Ходжа-ага так и подпрыгнул под одеялом. Седую его бороду словно ветром отмело в сторону.
— Мало того, что ты позоришь наш священный род, навлекаешь на нас божью кару, ты еще и распространяешь всякие сплетни, — брызгая слюной, хрипло выкрикнул он. — Так знай, что я проклинаю тебя на этом святом месте, где покоится
Ходжакули оскалился и замычал что-то угрожающее.
— Посмотри, что ты сделал с парнем, — с сожалением проговорил Курбанов. — Совсем одичал здесь. Я поговорю в сельсовете, чтобы занялись им. Может, еще человеком станет.
— Уходи, — дрожа от ненависти, рыкнул Ходжа-ага.
— Прощай, дядя. Вы тут живете точно в далеком прошлом. Только если совершено преступление, то отвечать придется не по старым, а по новым законам, советским.
Направляясь к двери, он опасливо покосился на Ходжакули, как косятся на пса, который может укусить.
— Постой! — Видимо дядя перебарывал себя, ломал свою гордыню и ненависть, подчиняясь самому сильному чувству — страху. — Постой, ты можешь искупить свой грех. Аллах простит тебе все, если ты поможешь мне, защитишь, научишь, что делать.
Ну, конечно, для этого только и вызывал он непокорного племянника. Только зря надеялся…
— Нет, дядя, — покачал головой Сетдар. — На меня не рассчитывай.
Он побыл еще у сестры, понежился на широкой тахте под теплым солнцем. Осенний день был тихим, не предвещал близкой зимы. Хотелось вот так лежать на солнышке, ни о чем не думая.
Огульбике неподалеку пекла в тамдыре чурек. Оттуда тянуло духовитым запахом только что испеченного хлеба.
— Сестра, — позвал он ее, и, когда подошла, вытирая о подол мучные руки и глядя на него с затаенной тревогой, спросил: — Ты осуждаешь меня?
Она сразу поняла, что он не о дяде, а о женитьбе своей.
— Я не судья тебе.
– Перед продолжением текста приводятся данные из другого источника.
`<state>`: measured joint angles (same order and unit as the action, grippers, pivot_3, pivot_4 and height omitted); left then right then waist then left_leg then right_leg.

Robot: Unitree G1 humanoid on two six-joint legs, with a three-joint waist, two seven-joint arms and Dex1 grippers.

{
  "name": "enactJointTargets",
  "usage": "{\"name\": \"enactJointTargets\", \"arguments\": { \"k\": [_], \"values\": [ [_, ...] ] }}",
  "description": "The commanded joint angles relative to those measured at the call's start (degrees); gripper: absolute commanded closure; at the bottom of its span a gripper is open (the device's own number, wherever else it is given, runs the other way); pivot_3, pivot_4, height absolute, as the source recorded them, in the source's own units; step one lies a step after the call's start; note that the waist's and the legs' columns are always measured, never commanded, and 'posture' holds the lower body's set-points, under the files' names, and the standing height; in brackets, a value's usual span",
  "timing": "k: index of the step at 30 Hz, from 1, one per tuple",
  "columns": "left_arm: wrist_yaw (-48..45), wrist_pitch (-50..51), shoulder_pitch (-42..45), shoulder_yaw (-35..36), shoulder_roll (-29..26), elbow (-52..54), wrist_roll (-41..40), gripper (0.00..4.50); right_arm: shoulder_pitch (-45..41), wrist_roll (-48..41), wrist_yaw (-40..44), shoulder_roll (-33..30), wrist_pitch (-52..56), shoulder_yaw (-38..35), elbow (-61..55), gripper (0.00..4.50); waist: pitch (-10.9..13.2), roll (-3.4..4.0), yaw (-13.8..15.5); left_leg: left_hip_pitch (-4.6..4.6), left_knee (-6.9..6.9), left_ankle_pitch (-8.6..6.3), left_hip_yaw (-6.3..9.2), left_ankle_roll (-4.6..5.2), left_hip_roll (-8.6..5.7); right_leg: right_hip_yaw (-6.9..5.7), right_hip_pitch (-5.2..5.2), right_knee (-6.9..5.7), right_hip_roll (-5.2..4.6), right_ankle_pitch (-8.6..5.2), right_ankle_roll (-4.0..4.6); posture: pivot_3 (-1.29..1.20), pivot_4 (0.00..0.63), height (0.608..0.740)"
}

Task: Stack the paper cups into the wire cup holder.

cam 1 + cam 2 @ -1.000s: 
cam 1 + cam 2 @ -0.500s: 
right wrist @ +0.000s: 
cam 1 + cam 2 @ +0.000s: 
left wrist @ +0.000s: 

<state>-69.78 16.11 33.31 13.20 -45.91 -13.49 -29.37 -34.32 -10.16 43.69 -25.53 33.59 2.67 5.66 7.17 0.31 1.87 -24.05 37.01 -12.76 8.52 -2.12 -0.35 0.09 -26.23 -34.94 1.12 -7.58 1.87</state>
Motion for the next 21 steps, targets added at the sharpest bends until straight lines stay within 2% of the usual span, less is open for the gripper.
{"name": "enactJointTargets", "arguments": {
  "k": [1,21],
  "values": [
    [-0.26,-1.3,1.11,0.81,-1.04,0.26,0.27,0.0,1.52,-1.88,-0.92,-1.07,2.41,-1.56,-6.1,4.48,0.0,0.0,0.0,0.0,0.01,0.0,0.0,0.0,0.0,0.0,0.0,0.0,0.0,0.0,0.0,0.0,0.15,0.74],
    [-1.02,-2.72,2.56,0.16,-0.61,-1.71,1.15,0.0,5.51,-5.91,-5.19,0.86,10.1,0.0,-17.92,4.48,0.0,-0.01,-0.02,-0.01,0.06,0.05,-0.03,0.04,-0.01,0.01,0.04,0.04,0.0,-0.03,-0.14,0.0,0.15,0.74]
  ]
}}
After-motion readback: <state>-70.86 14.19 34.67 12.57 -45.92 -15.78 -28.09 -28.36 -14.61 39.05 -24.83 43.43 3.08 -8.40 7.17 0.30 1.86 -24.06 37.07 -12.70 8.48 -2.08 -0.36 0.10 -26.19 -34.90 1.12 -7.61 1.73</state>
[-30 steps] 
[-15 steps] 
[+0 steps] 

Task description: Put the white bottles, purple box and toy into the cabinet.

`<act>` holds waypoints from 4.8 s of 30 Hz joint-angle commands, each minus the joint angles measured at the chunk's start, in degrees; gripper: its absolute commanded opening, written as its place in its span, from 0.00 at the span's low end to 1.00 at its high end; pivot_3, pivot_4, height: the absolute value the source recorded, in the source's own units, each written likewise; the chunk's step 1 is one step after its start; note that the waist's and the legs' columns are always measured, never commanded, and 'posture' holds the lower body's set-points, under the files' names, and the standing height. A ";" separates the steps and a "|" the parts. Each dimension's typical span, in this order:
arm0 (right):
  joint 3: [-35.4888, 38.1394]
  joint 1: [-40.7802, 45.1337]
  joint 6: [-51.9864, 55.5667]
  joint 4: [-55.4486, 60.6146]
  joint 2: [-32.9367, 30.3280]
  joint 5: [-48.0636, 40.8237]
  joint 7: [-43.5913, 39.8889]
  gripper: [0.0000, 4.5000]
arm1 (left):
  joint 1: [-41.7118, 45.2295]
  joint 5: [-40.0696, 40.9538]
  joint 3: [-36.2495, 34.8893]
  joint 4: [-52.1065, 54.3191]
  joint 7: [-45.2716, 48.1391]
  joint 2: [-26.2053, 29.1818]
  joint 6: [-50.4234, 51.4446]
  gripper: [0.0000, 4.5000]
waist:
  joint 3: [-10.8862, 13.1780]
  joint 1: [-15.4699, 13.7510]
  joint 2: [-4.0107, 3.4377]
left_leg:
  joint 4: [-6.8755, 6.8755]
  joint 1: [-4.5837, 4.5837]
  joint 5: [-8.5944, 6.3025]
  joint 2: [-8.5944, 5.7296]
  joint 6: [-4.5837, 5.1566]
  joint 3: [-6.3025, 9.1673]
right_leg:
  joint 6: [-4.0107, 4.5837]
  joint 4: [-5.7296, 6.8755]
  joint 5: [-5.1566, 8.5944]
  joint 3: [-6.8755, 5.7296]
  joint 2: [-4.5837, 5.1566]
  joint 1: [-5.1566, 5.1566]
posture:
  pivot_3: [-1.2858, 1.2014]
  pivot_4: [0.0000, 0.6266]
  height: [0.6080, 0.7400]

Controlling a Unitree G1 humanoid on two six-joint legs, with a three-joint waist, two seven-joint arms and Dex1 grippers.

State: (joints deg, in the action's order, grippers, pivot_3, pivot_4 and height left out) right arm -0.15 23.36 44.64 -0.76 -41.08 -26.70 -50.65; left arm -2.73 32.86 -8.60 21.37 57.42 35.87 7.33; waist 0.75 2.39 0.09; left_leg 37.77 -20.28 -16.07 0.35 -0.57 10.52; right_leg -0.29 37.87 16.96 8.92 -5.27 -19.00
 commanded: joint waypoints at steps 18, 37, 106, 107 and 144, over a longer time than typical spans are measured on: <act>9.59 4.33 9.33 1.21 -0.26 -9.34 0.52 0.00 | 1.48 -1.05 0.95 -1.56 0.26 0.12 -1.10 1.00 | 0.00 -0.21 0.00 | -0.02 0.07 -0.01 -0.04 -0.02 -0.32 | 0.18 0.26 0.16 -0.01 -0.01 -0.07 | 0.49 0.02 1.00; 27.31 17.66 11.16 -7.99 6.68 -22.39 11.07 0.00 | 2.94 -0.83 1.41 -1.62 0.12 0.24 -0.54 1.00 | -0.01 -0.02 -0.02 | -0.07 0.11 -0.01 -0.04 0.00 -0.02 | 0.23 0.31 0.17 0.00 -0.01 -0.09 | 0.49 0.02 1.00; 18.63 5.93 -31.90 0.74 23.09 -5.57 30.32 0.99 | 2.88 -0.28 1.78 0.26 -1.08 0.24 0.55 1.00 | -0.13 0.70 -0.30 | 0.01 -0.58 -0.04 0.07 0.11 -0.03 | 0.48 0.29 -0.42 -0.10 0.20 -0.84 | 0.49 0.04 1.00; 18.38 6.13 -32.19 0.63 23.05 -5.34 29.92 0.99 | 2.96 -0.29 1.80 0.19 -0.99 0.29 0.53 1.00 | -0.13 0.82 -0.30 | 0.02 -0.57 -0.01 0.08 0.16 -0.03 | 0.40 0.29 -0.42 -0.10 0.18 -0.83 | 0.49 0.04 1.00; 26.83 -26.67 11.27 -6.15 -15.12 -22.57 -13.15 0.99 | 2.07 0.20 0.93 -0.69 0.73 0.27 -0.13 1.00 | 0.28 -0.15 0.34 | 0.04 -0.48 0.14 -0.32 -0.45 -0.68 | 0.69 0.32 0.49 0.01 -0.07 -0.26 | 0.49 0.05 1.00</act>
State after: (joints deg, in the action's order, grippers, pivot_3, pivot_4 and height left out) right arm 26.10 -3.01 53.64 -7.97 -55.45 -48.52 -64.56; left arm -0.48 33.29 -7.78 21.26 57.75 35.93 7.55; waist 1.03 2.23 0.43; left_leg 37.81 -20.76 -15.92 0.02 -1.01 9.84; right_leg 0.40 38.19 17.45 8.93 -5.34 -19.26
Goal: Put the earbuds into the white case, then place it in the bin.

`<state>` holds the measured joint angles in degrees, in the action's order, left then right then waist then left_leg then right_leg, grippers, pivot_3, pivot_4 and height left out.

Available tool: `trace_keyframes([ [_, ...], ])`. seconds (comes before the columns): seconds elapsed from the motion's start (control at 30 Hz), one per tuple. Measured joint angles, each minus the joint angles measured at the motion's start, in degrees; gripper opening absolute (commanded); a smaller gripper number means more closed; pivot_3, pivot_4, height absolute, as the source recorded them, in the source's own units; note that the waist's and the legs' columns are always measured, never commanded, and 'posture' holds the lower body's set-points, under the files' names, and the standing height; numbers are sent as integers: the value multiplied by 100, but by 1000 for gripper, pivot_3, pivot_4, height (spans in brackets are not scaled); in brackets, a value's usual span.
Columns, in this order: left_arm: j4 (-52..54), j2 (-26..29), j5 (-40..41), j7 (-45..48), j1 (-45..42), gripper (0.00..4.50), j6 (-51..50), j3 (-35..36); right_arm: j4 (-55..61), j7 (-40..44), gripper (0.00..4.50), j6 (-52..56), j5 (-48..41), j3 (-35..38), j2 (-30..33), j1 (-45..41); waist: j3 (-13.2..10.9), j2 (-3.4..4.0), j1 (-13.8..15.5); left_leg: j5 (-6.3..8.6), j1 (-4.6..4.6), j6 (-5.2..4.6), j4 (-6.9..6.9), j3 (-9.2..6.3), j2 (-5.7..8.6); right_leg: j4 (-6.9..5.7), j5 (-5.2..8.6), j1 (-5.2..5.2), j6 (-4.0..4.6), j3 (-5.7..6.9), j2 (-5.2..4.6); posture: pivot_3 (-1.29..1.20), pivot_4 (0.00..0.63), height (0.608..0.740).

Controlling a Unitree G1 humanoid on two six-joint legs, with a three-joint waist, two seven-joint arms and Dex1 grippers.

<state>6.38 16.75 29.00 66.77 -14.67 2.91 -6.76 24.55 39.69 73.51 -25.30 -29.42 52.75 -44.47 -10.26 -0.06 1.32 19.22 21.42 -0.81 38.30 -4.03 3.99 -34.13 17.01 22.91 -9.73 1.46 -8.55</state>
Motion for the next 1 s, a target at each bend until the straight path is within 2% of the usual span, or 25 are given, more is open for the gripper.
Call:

Но все говорят, что ты отступил от мусульманских законов…
— Кто — все?
— Ну… — она замялась, — дядя Ходжа-ага и… другие.
— Он вас всех словно веревками опутал, мешает идти, — вздохнул Сетдар. — Немощный старик, а силу такую имеет.
Сестра завернула ему чуреков, сушеного винограда, урюка — гостинцы детям.
— Ты не сердись на меня, — она просительно заглянула ему в глаза. — Может быть, я не понимаю. Но мы туркмены и…
— Да, мы туркмены, — жестко заговорил он, прервав ее, — да, у нас своя история, свои обычаи и традиции. Но мы советские люди — вот что главное. Мы должны вперед смотреть, а не только назад. Прошлое нам дорого, но будущее дороже.
Он не собирался засиживаться у председателя сельсовета, но там оказался директор школы, который знал Сетдара еще мальчишкой. Начались расспросы, стали вспоминать ребят их выпуска — кто кем стал. Разговор затянулся. Договорившись о Ходжакули, чтобы как-то отделить его от мюджевюра, приспособить к делу, лечить, если надо, Курбанов отправился наконец в обратный путь.
За последними домами, за садами потянулись вдоль реки камышовые заросли. Рассказывали, что когда-то в этих тугаях было видимо-невидимо фазанов, теперь же их перевели, и в камышах водились только лягушки да комариные стаи летними вечерами вторили кваканью неумолчным надсадным зудом. Сейчас, в осеннем безветрии, тишина стояла в тугаях.
За поворотом, где дорога начинала подниматься к горам, Курбанов увидел Ходжакули, который жестом просил подвезти его.
— Куда тебе? — сбросив газ и притормаживая, спросил Курбанов.